Your objective: Restate the records below word for word, leaving nothing out.

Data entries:
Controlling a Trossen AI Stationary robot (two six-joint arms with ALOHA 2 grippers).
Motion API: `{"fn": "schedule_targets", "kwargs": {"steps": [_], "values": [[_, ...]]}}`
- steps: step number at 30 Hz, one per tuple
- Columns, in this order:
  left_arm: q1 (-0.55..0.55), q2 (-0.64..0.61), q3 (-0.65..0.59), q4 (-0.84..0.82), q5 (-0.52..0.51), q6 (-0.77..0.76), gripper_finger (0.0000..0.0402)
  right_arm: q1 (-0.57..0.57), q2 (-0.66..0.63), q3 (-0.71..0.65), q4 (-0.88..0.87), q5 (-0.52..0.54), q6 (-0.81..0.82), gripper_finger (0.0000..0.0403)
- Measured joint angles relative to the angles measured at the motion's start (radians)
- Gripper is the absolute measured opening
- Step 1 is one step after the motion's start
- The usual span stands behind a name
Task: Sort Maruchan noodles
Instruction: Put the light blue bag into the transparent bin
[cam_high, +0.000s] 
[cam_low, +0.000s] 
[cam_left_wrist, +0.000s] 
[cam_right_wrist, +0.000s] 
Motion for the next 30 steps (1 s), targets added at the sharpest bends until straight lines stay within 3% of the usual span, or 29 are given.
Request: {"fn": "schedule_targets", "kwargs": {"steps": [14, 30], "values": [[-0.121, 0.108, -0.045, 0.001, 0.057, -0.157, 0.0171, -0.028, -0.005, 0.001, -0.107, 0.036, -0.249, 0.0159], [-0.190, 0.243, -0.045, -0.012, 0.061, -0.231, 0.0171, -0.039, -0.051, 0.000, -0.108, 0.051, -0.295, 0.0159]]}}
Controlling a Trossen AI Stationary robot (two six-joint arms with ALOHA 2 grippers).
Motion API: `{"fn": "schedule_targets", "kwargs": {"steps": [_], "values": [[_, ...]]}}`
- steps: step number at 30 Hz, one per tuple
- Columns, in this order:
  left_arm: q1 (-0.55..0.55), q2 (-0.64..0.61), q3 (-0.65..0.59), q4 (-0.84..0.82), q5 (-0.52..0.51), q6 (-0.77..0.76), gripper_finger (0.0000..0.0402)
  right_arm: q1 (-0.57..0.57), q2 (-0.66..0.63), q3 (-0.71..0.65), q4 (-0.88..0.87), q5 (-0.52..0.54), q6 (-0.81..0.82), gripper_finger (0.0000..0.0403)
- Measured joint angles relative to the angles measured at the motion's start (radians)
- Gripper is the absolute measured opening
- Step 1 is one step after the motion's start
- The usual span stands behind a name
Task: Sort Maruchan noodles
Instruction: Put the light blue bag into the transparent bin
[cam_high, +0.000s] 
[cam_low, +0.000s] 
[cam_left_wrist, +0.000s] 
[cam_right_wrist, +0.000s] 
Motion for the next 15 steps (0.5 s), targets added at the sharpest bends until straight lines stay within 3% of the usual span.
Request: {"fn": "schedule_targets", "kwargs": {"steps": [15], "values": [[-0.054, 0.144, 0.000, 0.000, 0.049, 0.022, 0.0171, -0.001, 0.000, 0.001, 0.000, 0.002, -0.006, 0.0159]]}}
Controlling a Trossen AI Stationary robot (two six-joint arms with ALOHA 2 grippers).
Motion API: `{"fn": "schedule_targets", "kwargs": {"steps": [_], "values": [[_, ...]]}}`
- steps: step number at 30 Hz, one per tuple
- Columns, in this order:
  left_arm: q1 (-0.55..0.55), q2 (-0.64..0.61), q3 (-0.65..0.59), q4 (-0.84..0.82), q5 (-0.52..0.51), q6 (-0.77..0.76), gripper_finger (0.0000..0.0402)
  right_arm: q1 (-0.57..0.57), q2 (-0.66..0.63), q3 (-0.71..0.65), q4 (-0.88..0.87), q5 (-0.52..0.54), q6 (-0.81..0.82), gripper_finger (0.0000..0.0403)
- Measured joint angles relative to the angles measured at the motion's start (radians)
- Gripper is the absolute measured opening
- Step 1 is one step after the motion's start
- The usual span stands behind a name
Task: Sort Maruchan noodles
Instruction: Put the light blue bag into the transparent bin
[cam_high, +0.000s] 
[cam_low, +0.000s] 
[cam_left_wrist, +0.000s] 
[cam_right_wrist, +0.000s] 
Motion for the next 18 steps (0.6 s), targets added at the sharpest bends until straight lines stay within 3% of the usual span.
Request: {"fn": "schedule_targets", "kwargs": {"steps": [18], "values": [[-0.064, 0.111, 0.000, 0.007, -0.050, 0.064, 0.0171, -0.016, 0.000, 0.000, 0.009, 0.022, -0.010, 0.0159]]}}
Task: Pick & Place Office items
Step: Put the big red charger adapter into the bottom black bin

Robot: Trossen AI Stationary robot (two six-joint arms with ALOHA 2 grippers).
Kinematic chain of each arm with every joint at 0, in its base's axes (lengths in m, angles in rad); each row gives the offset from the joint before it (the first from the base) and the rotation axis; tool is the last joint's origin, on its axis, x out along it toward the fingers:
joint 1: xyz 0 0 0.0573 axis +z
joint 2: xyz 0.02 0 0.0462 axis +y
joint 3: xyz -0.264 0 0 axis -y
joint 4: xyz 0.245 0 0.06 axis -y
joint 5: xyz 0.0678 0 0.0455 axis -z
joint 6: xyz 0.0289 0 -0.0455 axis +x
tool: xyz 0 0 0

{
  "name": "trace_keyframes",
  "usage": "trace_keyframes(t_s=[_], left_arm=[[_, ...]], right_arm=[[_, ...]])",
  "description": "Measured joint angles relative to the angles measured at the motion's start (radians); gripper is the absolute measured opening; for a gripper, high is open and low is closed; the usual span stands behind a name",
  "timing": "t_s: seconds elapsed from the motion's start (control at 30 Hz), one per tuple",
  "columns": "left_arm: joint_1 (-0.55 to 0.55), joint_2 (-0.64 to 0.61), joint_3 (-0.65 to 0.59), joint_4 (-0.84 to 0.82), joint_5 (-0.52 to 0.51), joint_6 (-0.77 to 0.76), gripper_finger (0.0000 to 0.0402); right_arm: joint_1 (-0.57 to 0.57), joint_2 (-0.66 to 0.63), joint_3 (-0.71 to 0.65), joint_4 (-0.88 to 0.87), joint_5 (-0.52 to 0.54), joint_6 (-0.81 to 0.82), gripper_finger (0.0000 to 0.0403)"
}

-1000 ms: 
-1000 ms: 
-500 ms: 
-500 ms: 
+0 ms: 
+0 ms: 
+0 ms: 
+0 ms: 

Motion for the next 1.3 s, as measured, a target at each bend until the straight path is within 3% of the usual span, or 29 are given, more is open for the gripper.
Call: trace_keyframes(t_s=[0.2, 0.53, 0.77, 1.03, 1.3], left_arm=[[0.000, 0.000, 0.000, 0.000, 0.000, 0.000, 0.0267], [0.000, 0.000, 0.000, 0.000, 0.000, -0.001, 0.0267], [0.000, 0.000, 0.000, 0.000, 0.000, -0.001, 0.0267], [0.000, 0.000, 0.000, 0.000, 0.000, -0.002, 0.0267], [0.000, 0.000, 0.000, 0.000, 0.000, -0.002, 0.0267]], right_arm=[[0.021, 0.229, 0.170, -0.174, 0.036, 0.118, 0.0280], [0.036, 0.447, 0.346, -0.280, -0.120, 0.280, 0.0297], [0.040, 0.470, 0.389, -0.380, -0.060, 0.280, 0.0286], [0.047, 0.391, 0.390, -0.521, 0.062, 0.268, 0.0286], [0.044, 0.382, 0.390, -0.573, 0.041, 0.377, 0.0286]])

Written answer:
Controlling a Trossen AI Stationary robot (two six-joint arms with ALOHA 2 grippers).
Motion API: `{"fn": "schedule_targets", "kwargs": {"steps": [_], "values": [[_, ...]]}}`
- steps: step number at 30 Hz, one per tuple
- Columns, in this order:
  left_arm: q1 (-0.55..0.55), q2 (-0.64..0.61), q3 (-0.65..0.59), q4 (-0.84..0.82), q5 (-0.52..0.51), q6 (-0.77..0.76), gripper_finger (0.0000..0.0402)
  right_arm: q1 (-0.57..0.57), q2 (-0.66..0.63), q3 (-0.71..0.65), q4 (-0.88..0.87), q5 (-0.52..0.54), q6 (-0.81..0.82), gripper_finger (0.0000..0.0403)
- Measured joint angles relative to the angles measured at the motion's start (radians)
- Gripper is the absolute measured opening
- Step 1 is one step after the motion's start
- The usual span stands behind a name
Task: Sort Maruchan noodles
Instruction: Put the light blue bag into the transparent bin
[cam_high, +0.000s] 
[cam_low, +0.000s] 
[cam_left_wrist, +0.000s] 
[cam_right_wrist, +0.000s] 
Motion for the next 30 steps (1 s), targets added at the sharpest bends until straight lines stay within 3% of the usual span, or 29 are given.
Request: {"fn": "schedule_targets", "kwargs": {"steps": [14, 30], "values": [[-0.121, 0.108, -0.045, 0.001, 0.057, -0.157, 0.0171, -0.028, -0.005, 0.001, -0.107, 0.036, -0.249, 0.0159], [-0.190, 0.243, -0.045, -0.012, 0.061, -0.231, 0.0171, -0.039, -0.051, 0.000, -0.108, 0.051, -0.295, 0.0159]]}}
Controlling a Trossen AI Stationary robot (two six-joint arms with ALOHA 2 grippers).
Motion API: `{"fn": "schedule_targets", "kwargs": {"steps": [_], "values": [[_, ...]]}}`
- steps: step number at 30 Hz, one per tuple
- Columns, in this order:
  left_arm: q1 (-0.55..0.55), q2 (-0.64..0.61), q3 (-0.65..0.59), q4 (-0.84..0.82), q5 (-0.52..0.51), q6 (-0.77..0.76), gripper_finger (0.0000..0.0402)
  right_arm: q1 (-0.57..0.57), q2 (-0.66..0.63), q3 (-0.71..0.65), q4 (-0.88..0.87), q5 (-0.52..0.54), q6 (-0.81..0.82), gripper_finger (0.0000..0.0403)
- Measured joint angles relative to the angles measured at the motion's start (radians)
- Gripper is the absolute measured opening
- Step 1 is one step after the motion's start
- The usual span stands behind a name
Task: Sort Maruchan noodles
Instruction: Put the light blue bag into the transparent bin
[cam_high, +0.000s] 
[cam_low, +0.000s] 
[cam_left_wrist, +0.000s] 
[cam_right_wrist, +0.000s] 
Motion for the next 15 steps (0.5 s), targets added at the sharpest bends until straight lines stay within 3% of the usual span.
Request: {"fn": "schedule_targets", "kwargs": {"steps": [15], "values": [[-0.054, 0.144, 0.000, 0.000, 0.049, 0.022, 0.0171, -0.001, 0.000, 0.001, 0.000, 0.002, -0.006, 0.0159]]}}
Controlling a Trossen AI Stationary robot (two six-joint arms with ALOHA 2 grippers).
Motion API: `{"fn": "schedule_targets", "kwargs": {"steps": [_], "values": [[_, ...]]}}`
- steps: step number at 30 Hz, one per tuple
- Columns, in this order:
  left_arm: q1 (-0.55..0.55), q2 (-0.64..0.61), q3 (-0.65..0.59), q4 (-0.84..0.82), q5 (-0.52..0.51), q6 (-0.77..0.76), gripper_finger (0.0000..0.0402)
  right_arm: q1 (-0.57..0.57), q2 (-0.66..0.63), q3 (-0.71..0.65), q4 (-0.88..0.87), q5 (-0.52..0.54), q6 (-0.81..0.82), gripper_finger (0.0000..0.0403)
- Measured joint angles relative to the angles measured at the motion's start (radians)
- Gripper is the absolute measured opening
- Step 1 is one step after the motion's start
- The usual span stands behind a name
Task: Sort Maruchan noodles
Instruction: Put the light blue bag into the transparent bin
[cam_high, +0.000s] 
[cam_low, +0.000s] 
[cam_left_wrist, +0.000s] 
[cam_right_wrist, +0.000s] 
Motion for the next 18 steps (0.6 s), targets added at the sharpest bends until straight lines stay within 3% of the usual span.
Request: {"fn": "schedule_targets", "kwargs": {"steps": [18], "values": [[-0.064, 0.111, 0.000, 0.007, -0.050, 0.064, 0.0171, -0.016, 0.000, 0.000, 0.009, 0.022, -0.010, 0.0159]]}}
Task: Pick & Place Office items
Step: Put the big red charger adapter into the bottom black bin

Robot: Trossen AI Stationary robot (two six-joint arms with ALOHA 2 grippers).
Kinematic chain of each arm with every joint at 0, in its base's axes (lengths in m, angles in rad); each row gives the offset from the joint before it (the first from the base) and the rotation axis; tool is the last joint's origin, on its axis, x out along it toward the fingers:
joint 1: xyz 0 0 0.0573 axis +z
joint 2: xyz 0.02 0 0.0462 axis +y
joint 3: xyz -0.264 0 0 axis -y
joint 4: xyz 0.245 0 0.06 axis -y
joint 5: xyz 0.0678 0 0.0455 axis -z
joint 6: xyz 0.0289 0 -0.0455 axis +x
tool: xyz 0 0 0

{
  "name": "trace_keyframes",
  "usage": "trace_keyframes(t_s=[_], left_arm=[[_, ...]], right_arm=[[_, ...]])",
  "description": "Measured joint angles relative to the angles measured at the motion's start (radians); gripper is the absolute measured opening; for a gripper, high is open and low is closed; the usual span stands behind a name",
  "timing": "t_s: seconds elapsed from the motion's start (control at 30 Hz), one per tuple",
  "columns": "left_arm: joint_1 (-0.55 to 0.55), joint_2 (-0.64 to 0.61), joint_3 (-0.65 to 0.59), joint_4 (-0.84 to 0.82), joint_5 (-0.52 to 0.51), joint_6 (-0.77 to 0.76), gripper_finger (0.0000 to 0.0402); right_arm: joint_1 (-0.57 to 0.57), joint_2 (-0.66 to 0.63), joint_3 (-0.71 to 0.65), joint_4 (-0.88 to 0.87), joint_5 (-0.52 to 0.54), joint_6 (-0.81 to 0.82), gripper_finger (0.0000 to 0.0403)"
}

-1000 ms: 
-1000 ms: 
-500 ms: 
-500 ms: 
+0 ms: 
+0 ms: 
+0 ms: 
+0 ms: 

Motion for the next 1.3 s, as measured, a target at each bend until the straight path is within 3% of the usual span, or 29 are given, more is open for the gripper.
Call: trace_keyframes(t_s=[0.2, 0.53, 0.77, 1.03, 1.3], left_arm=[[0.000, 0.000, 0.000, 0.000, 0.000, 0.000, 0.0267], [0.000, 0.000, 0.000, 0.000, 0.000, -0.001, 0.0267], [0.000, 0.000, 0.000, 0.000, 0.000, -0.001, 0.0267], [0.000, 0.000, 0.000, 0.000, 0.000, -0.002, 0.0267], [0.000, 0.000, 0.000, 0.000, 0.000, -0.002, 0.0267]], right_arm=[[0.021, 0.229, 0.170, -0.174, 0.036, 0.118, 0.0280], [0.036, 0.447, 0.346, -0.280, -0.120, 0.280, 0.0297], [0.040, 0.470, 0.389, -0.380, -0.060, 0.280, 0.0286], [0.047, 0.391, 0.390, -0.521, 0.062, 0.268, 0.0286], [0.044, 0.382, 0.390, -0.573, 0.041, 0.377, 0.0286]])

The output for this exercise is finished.